The tape played itself out on the bridge between Streymoy and Eysturoy, and for a moment he wondered at his lack of strong emotion. He felt mentally stable, and even his desire for revenge was strangely distant. It was like some foreign power had simply commanded him to carry out a violent act. The consequences were irrelevant.
The road was almost empty. It was evening and there were no birds in the sky either.
When he emerged from the tunnel on the way toward Millum Fjarða, he met a small Nissan truck, and as they passed each other, Eigil saw that the truck was loaded with sheep.
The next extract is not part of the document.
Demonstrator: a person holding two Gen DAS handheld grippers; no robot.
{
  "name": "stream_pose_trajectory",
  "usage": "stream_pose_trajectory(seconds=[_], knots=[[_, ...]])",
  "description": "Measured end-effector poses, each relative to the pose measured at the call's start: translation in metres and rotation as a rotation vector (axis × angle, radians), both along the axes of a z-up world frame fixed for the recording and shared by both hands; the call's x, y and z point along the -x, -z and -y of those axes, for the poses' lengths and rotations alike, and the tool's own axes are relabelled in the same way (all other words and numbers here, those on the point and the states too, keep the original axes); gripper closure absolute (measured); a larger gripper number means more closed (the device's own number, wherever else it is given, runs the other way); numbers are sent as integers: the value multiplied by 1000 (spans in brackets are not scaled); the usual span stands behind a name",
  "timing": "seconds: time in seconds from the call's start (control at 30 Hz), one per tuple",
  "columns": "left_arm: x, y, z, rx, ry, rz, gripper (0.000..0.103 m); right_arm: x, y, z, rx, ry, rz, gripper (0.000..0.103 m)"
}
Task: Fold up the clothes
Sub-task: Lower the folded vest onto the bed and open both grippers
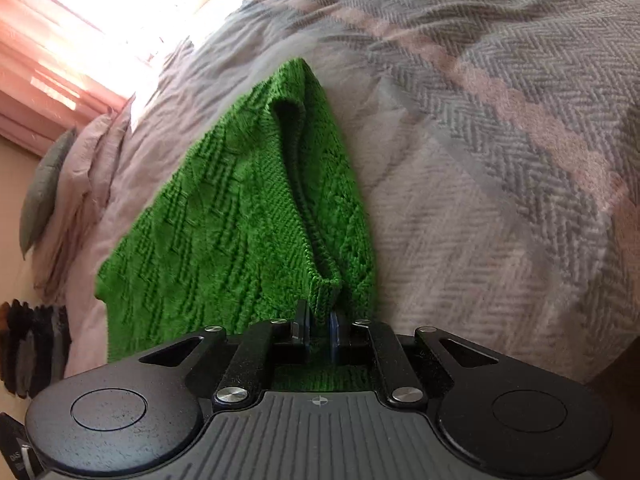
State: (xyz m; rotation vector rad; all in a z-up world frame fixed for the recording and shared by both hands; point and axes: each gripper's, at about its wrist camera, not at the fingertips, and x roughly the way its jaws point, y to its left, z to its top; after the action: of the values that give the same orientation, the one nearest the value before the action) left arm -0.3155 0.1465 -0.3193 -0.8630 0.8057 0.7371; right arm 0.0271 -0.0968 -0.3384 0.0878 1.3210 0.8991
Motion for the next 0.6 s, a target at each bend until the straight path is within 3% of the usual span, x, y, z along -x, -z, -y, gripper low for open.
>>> stream_pose_trajectory(seconds=[0.07, 0.1, 0.17, 0.27, 0.37, 0.5, 0.57, 0.6], knots=[[2, -8, -5, 23, 19, -27, 91, -4, -6, -7, 60, -20, -8, 93], [3, -15, -8, 21, 23, -40, 92, -6, -14, -12, 88, -27, 9, 84], [7, -34, -17, -17, 22, -60, 90, -8, -37, -21, 137, -31, 125, 70], [-2, -58, -40, -131, 36, -67, 90, -13, -68, -36, 91, -31, 305, 60], [-37, -62, -74, -271, 87, -36, 90, -20, -79, -71, -32, -77, 432, 60], [-86, -41, -110, -444, 147, 14, 90, -22, -50, -132, -100, -198, 631, 60], [-95, -12, -125, -436, 161, -1, 89, -29, -19, -150, -60, -242, 697, 60], [-96, 4, -130, -422, 162, -25, 89, -37, -1, -155, -34, -268, 676, 60]])
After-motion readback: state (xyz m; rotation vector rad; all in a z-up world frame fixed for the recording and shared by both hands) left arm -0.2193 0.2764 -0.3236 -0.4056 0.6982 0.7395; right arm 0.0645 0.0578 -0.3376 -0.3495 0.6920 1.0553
A net had been spread around the wooden truck-bed, and even though it was not slaughter time, the sheep were undoubtedly headed to the slaughterhouse. Their wooly heads stared out into empty space, and the idea that they were bound for the knife, and that no mercy awaited them, was like a shock to Eigil.
He thrust the Kinks tape back into the cassette player, turned up the volume, and hit the gas.
The new steering wheel was larger, and not leather, so it did not feel as comfortable in his hands as the previous one.